EU May Ditch ‘Best Before’ Labels to Help Tackle Food Waste
20 May 2014 ---The European Union may ditch compulsory ‘best before’ labels on certain products to help reduce food waste. Currently the products, which include coffee, rice, dry pasta, hard cheeses and pickles, contribute to the 100 million tonnes of food thrown away throughout Europe each year. Other kitchen cupboard staples such as tinned goods and olive oil may also fall under the new rulings.
Next month officials of the European Commission will discuss proposals to allow different governments to extend the list of foods that do not require best-before dates.
The move was triggered by ministers from the Netherlands and Sweden, who claimed the current labelling was confusing. In a letter backed by Austria, Denmark, Germany and Luxembourg, they asked the European Commission to exempt items that do not need a best-before warning.
The letter stated: “Consumers often throw food away unnecessarily because of confusion about the meaning of the ‘best before’ date. Products usually remain edible beyond this date, but are nonetheless thrown away.”
The proposals are also reported to have been triggered by Dutch agriculture minister Sharon Dijksma, who called for the EU to put more focus on ‘best before’ dates, in order to tackle the problem of food waste.
“We would like to start with products you have in your home for a long time, such as pasta, rice or coffee,” she told a meeting of EU farm ministers and officials in Brussels. “We think citizens can make sure themselves if, for instance, rice is still usable.” She noted that around 15% of food waste is caused by expiry dates on packaging.

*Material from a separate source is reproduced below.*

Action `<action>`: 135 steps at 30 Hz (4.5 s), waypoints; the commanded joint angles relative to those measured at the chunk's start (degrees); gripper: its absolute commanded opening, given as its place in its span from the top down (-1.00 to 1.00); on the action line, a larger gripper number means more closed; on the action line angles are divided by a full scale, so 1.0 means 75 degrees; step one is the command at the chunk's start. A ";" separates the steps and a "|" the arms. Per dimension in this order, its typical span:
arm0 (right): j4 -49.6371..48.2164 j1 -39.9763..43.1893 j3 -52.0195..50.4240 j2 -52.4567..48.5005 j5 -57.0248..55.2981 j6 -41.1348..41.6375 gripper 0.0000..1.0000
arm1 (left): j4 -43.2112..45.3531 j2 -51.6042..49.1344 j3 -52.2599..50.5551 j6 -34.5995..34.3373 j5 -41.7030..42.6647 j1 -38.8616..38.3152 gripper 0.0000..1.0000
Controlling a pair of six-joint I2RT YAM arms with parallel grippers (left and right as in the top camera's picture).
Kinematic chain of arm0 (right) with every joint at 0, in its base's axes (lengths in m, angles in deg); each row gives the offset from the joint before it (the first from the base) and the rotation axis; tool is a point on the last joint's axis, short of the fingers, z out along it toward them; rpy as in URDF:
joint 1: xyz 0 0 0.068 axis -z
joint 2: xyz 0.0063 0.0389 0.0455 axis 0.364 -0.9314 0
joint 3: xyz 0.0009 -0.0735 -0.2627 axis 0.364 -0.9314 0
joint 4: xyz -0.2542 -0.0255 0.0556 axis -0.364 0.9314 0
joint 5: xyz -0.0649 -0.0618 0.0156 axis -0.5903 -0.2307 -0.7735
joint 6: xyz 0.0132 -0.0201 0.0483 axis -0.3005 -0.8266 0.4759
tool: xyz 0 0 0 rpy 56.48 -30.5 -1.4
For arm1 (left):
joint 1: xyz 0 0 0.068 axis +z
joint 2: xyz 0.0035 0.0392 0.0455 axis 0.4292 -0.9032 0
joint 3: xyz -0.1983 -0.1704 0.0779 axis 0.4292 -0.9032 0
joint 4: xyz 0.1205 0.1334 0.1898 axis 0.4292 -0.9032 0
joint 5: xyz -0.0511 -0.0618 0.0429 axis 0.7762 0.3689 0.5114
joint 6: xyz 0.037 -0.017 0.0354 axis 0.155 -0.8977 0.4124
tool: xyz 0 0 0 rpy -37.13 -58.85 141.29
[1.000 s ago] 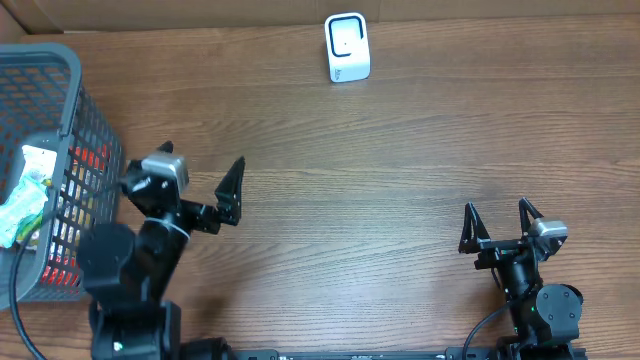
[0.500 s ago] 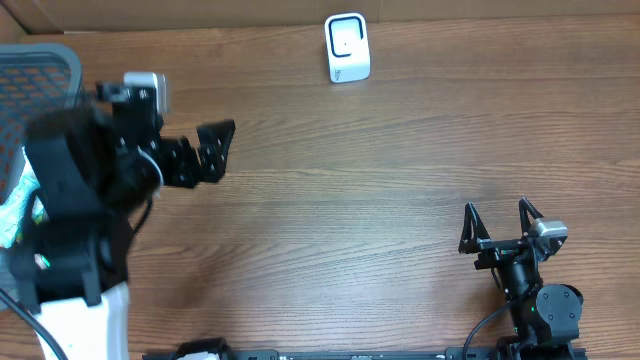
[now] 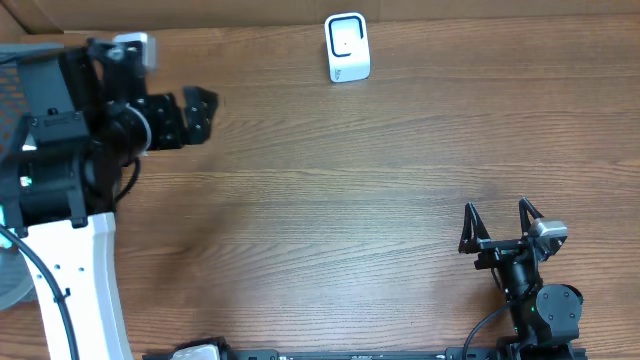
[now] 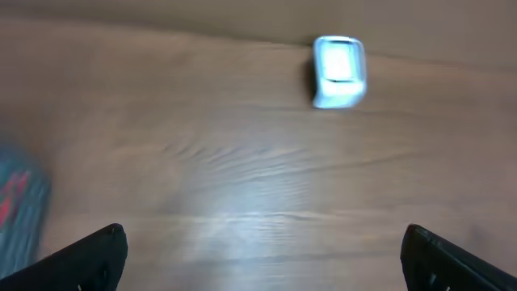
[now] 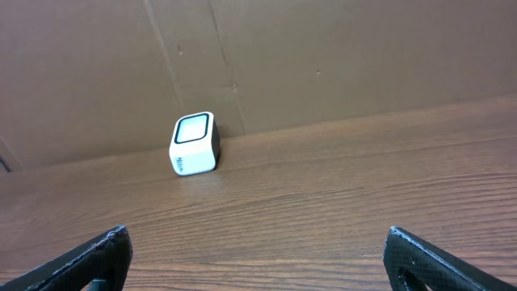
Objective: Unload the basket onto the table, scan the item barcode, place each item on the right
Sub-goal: 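Move the left gripper over the grey basket and lower into it, then grasp the red-ended spaghetti pack in the basket with the left gripper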
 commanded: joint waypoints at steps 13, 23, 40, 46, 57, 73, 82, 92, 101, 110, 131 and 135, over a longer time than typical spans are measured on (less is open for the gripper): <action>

At present the UK Government has not backed the proposals. A spokesman for the Department of Environment, Food and Rural Affairs (Defra) said: “We are fully engaged with discussions on ‘best before’ dates and are open to the possibility of exempting some foods from the mandatory requirement of giving a best before date, such as foods with a high acid content.
“However, we believe the connection between these labels and food waste requires further investigation to ensure the removal of date marks doesn’t have the opposite effect to that intended.”
In Britain, other factors have also been blamed in the past for the high levels of food waste across Europe, including supermarket offers such as buy one, get one free (BOGOF), which have been criticized for tempting shoppers into buying more than they need.
Britain’s Food Standards Agency (FSA) supports the current system, although both the FSA and the National Health Service (NHS) make it clear on their websites that these dates are about quality and not safety. “When the date is passed, it doesn’t mean that the food will be harmful, but it might begin to lose its flavour and texture,” they state.
In Britain, foods that go off quickly such as fish, meat products and ready-prepared salads, carry ‘use by’ dates. “Don’t use any food or drink after the end of the ‘use by’ date on the label, even if it looks and smells fine,” the FSA stated. “This is because using it after this date could put your health at risk.”
Current EU legislation requires all food to carry a best-before date, whether the products have a long shelf-life or not.
Earlier this year vinegar became one of the first widely-used foods to become exempt from the EU’s best-before legislation.